» **WHAT YOU ARE ASKED TO DO**: Could you transcribe every record below exactly as written, leaving out any pictures?

═══ RECORDS SHOWN

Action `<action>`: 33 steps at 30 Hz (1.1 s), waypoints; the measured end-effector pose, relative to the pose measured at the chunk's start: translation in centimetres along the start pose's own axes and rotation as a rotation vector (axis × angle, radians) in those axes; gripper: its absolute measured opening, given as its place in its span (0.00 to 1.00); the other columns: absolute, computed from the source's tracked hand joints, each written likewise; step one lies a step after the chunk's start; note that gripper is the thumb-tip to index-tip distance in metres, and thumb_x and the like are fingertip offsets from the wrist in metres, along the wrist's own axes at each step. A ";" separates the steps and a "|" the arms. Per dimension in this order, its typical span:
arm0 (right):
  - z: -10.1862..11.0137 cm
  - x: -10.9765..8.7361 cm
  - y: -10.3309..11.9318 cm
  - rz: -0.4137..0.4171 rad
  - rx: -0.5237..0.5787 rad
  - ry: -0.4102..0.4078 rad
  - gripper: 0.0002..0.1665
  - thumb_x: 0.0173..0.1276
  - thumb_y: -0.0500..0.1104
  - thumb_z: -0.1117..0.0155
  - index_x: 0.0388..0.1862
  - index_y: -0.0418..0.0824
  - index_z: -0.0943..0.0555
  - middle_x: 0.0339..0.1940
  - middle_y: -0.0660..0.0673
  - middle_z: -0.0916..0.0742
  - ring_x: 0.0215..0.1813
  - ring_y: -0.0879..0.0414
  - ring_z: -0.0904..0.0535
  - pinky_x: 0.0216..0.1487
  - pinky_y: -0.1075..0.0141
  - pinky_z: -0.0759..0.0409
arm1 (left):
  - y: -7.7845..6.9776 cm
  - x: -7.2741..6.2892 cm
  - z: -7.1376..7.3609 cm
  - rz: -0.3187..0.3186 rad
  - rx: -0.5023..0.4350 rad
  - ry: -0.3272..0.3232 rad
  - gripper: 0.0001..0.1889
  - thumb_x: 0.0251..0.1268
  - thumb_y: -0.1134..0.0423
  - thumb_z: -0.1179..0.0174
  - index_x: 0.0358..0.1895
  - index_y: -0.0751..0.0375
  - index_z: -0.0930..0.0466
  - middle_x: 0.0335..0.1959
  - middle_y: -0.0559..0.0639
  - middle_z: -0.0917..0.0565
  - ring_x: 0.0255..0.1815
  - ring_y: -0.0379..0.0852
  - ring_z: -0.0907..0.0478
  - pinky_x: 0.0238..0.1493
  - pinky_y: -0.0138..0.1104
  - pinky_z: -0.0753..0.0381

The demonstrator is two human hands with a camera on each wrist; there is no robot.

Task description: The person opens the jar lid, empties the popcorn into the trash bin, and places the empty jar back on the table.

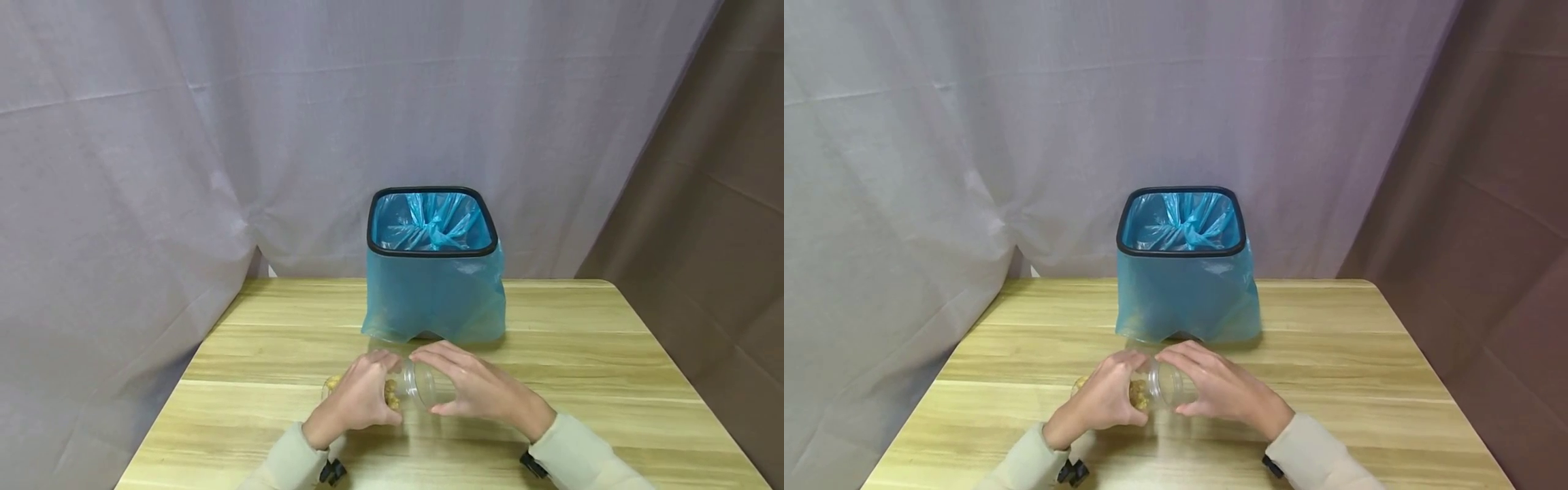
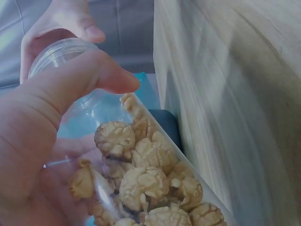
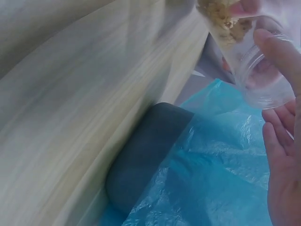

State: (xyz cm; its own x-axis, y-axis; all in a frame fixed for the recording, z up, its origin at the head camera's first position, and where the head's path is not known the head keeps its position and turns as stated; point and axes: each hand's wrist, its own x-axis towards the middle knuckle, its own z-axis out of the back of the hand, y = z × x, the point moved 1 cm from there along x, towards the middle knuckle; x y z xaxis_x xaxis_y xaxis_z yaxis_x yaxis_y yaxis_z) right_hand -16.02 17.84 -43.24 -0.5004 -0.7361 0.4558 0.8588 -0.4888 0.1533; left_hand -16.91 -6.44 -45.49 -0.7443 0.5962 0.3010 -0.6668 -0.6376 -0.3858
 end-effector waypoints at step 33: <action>-1.4 -0.1 1.5 -0.562 0.388 0.050 0.44 0.57 0.65 0.19 0.65 0.42 0.20 0.53 0.52 0.13 0.53 0.57 0.15 0.60 0.54 0.12 | -0.1 -0.5 -0.4 -0.001 0.107 -0.036 0.42 0.28 0.53 0.12 0.56 0.60 0.16 0.52 0.51 0.12 0.52 0.46 0.15 0.62 0.43 0.13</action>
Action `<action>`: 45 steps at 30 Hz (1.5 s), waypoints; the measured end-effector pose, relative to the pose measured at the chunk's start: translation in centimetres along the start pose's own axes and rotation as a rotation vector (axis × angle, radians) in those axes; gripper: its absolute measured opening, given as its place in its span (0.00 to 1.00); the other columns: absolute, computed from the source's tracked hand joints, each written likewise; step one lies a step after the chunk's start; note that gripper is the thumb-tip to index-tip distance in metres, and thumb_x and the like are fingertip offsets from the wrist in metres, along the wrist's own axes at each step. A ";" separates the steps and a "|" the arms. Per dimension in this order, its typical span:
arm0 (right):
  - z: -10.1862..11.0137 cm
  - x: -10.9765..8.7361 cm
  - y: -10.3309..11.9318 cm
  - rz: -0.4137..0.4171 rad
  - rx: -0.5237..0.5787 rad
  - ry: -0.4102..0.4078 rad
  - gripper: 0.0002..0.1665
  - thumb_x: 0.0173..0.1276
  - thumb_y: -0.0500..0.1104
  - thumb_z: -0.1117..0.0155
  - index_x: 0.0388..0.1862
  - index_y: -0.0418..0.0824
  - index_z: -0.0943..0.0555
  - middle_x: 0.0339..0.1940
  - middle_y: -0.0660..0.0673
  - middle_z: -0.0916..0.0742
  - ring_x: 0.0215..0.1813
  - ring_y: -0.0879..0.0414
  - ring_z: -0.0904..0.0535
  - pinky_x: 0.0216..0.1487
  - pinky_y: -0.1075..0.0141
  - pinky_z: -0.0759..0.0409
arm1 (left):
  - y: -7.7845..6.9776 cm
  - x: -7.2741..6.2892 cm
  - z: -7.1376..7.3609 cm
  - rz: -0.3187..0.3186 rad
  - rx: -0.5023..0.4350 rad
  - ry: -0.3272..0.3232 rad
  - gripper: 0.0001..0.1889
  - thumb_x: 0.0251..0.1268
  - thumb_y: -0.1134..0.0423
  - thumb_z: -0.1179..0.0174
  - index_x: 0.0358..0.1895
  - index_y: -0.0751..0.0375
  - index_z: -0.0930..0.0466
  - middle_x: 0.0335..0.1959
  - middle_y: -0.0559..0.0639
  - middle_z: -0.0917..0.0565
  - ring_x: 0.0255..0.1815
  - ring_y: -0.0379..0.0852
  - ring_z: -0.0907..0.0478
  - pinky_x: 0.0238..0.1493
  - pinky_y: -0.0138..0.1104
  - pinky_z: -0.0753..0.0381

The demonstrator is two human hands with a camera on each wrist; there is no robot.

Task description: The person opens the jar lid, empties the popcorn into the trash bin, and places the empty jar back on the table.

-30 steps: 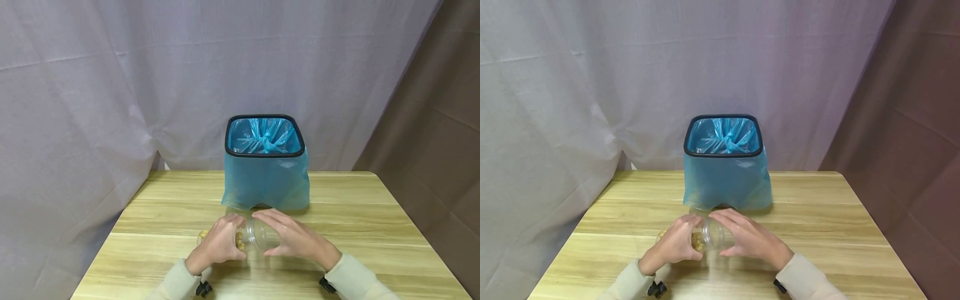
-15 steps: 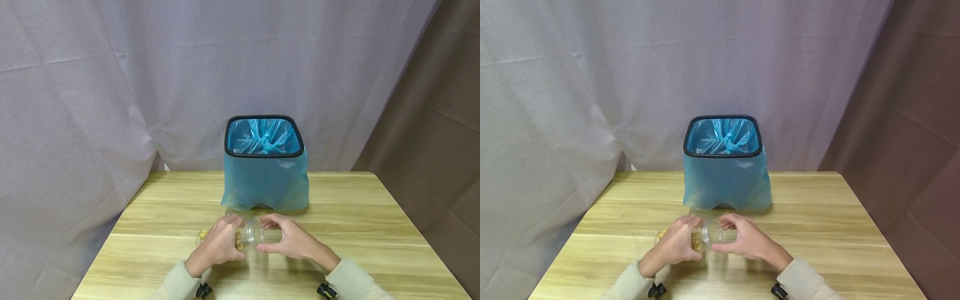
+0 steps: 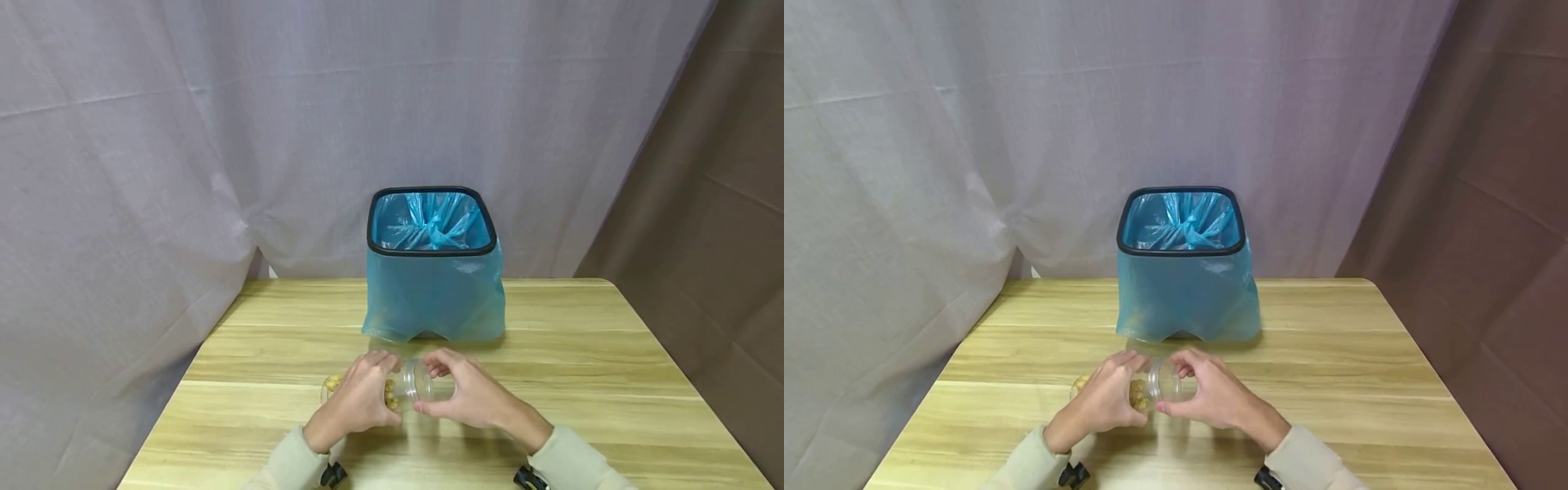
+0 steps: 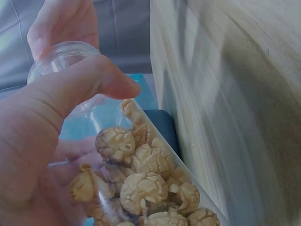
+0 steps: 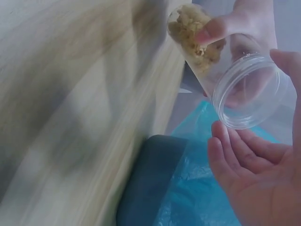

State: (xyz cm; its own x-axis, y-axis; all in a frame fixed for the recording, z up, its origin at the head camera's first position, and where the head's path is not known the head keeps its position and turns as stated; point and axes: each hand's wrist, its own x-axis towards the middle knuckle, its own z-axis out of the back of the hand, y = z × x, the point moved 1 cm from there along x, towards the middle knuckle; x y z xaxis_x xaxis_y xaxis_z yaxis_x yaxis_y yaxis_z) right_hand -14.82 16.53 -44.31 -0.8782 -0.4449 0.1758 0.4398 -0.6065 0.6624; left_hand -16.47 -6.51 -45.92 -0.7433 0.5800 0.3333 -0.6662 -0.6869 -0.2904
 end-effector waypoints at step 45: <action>1.1 -0.8 0.5 0.026 -0.031 0.017 0.40 0.62 0.65 0.23 0.61 0.39 0.19 0.51 0.48 0.12 0.53 0.53 0.14 0.58 0.57 0.11 | -0.7 0.0 -0.5 0.013 -0.050 0.048 0.43 0.28 0.53 0.11 0.58 0.59 0.16 0.51 0.49 0.11 0.54 0.46 0.15 0.65 0.46 0.14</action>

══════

» **OUTPUT OF THE EXERCISE**:
Action `<action>`: 33 steps at 30 Hz (1.1 s), waypoints; the measured end-effector pose, relative to the pose measured at the chunk's start: translation in centimetres along the start pose's own axes and rotation as a rotation vector (axis × angle, radians) in those axes; gripper: its absolute measured opening, given as its place in its span (0.00 to 1.00); the other columns: absolute, computed from the source's tracked hand joints, each written likewise; step one lies a step after the chunk's start; note that gripper is the thumb-tip to index-tip distance in metres, and thumb_x and the like are fingertip offsets from the wrist in metres, along the wrist's own axes at each step. A ";" separates the steps and a "|" the arms. Per dimension in this order, its typical span:
arm0 (right):
  - z: -10.1862..11.0137 cm
  - x: -10.9765..8.7361 cm
  - y: -10.3309..11.9318 cm
  - rz: -0.4137..0.4171 rad
  - rx: -0.5237..0.5787 rad
  - ry: -0.4102..0.4078 rad
  - gripper: 0.0002..0.1665
  - thumb_x: 0.0173..0.1276
  - thumb_y: -0.0500..0.1104
  - thumb_z: -0.1117..0.0155
  - index_x: 0.0388..0.1862
  - index_y: -0.0418..0.0824
  - index_z: -0.0943..0.0555
  - middle_x: 0.0339..0.1940
  - middle_y: -0.0660..0.0673
  - middle_z: -0.0916..0.0742
  - ring_x: 0.0215..0.1813
  - ring_y: -0.0879..0.0414
  - ring_z: -0.0904..0.0535
  - pinky_x: 0.0216..0.1487
  - pinky_y: -0.1075..0.0141
  - pinky_z: -0.0759..0.0409
arm1 (left):
  - y: -7.7845..6.9776 cm
  - x: -7.2741..6.2892 cm
  - z: -7.1376..7.3609 cm
  - rz: -0.3187..0.3186 rad
  - rx: -0.5023..0.4350 rad
  - ry: -0.3272..0.3232 rad
  - gripper: 0.0001..0.1889
  - thumb_x: 0.0251..0.1268
  - thumb_y: -0.1134..0.0423
  - thumb_z: -0.1179..0.0174
  - index_x: 0.0358..0.1895
  - index_y: -0.0751..0.0375
  - index_z: -0.0930..0.0466
  - middle_x: 0.0335..0.1959
  - middle_y: -0.0559..0.0639
  - middle_z: -0.0917..0.0565
  - ring_x: 0.0255..0.1815
  - ring_y: -0.0379..0.0852
  - ring_z: -0.0907..0.0478
  - pinky_x: 0.0238..0.1493
  - pinky_y: -0.0138..0.1104
  - pinky_z: -0.0753..0.0381

The demonstrator is two human hands with a camera on each wrist; there is no robot.

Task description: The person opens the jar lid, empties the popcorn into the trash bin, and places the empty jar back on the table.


State: (xyz cm; its own x-axis, y-axis; all in a frame fixed for the recording, z up, its origin at the head camera's first position, and where the head's path is not known the head keeps its position and turns as stated; point and axes: each hand's wrist, its own x-axis towards the middle knuckle, its own z-axis out of the back of the hand, y = z × x, the point moved 1 cm from there along x, towards the middle knuckle; x y z xaxis_x xaxis_y xaxis_z yaxis_x yaxis_y yaxis_z) right_hand -16.02 17.84 -43.24 -0.5004 -0.7361 0.4558 0.8588 -0.4888 0.1533; left_hand -16.91 -6.44 -45.49 -0.7443 0.5962 0.3010 -0.6668 -0.6376 -0.3858
 end-effector waypoints at step 33: <action>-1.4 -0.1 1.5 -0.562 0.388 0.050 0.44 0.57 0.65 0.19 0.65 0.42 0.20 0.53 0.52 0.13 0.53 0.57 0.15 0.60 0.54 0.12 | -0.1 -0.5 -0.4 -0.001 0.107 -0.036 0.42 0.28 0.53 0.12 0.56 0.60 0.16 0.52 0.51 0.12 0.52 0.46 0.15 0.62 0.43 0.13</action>
Action `<action>`: 45 steps at 30 Hz (1.5 s), waypoints; the measured end-effector pose, relative to the pose measured at the chunk's start: translation in centimetres along the start pose's own axes and rotation as a rotation vector (axis × angle, radians) in those axes; gripper: its absolute measured opening, given as its place in its span (0.00 to 1.00); the other columns: absolute, computed from the source's tracked hand joints, each written likewise; step one lies a step after the chunk's start; note that gripper is the thumb-tip to index-tip distance in metres, and thumb_x and the like are fingertip offsets from the wrist in metres, along the wrist's own axes at each step. A ";" separates the steps and a "|" the arms. Per dimension in this order, its typical span:
arm0 (right):
  - z: -10.1862..11.0137 cm
  - x: -10.9765..8.7361 cm
  - y: -10.3309..11.9318 cm
  - rz: -0.4137..0.4171 rad
  - rx: -0.5237..0.5787 rad
  - ry: -0.4102..0.4078 rad
  - gripper: 0.0002..0.1665
  - thumb_x: 0.0173..0.1276
  - thumb_y: -0.0500..0.1104
  - thumb_z: -0.1117..0.0155
  - index_x: 0.0388..0.1862
  - index_y: -0.0418..0.0824
  - index_z: -0.0943..0.0555
  - middle_x: 0.0339..0.1940
  - middle_y: -0.0660..0.0673
  - middle_z: -0.0916..0.0742
  - ring_x: 0.0215..0.1813
  - ring_y: -0.0879..0.0414
  - ring_z: -0.0904..0.0535
  - pinky_x: 0.0216..0.1487
  - pinky_y: -0.1075..0.0141
  - pinky_z: -0.0759..0.0409
arm1 (left):
  - y: -7.7845..6.9776 cm
  - x: -7.2741..6.2892 cm
  - z: -7.1376..7.3609 cm
  - rz: -0.3187..0.3186 rad
  - rx: -0.5023..0.4350 rad
  - ry: -0.3272..0.3232 rad
  - gripper: 0.0001..0.1889
  - thumb_x: 0.0251..0.1268
  - thumb_y: -0.1134..0.0423
  - thumb_z: -0.1179..0.0174
  - index_x: 0.0358..0.1895
  - index_y: -0.0751..0.0375
  - index_z: -0.0930..0.0466
  - middle_x: 0.0335..0.1959
  - middle_y: -0.0559..0.0639
  - middle_z: -0.0917..0.0565
  - ring_x: 0.0255..0.1815
  - ring_y: -0.0379..0.0852
  - ring_z: -0.0907..0.0478
  - pinky_x: 0.0238..0.1493
  - pinky_y: -0.0138..0.1104
  - pinky_z: -0.0753..0.0381

The demonstrator is two human hands with a camera on each wrist; there is no robot.

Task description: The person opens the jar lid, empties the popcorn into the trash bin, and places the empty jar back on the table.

-30 steps: 
-15 steps: 
+0 steps: 
+0 steps: 
+0 steps: 

State: (xyz cm; its own x-axis, y-axis; all in a frame fixed for the recording, z up, its origin at the head camera's first position, and where the head's path is not known the head keeps its position and turns as stated; point and axes: each hand's wrist, its own x-axis towards the middle knuckle, its own z-axis out of the back of the hand, y = z × x, the point moved 1 cm from there along x, towards the middle knuckle; x y z xaxis_x xaxis_y xaxis_z yaxis_x yaxis_y yaxis_z) right_hand -14.82 16.53 -44.31 -0.8782 -0.4449 0.1758 0.4398 -0.6065 0.6624; left_hand -16.47 -6.51 -45.92 -0.7433 0.5800 0.3333 -0.6662 -0.6869 -0.2904
 end-effector waypoints at step 45: <action>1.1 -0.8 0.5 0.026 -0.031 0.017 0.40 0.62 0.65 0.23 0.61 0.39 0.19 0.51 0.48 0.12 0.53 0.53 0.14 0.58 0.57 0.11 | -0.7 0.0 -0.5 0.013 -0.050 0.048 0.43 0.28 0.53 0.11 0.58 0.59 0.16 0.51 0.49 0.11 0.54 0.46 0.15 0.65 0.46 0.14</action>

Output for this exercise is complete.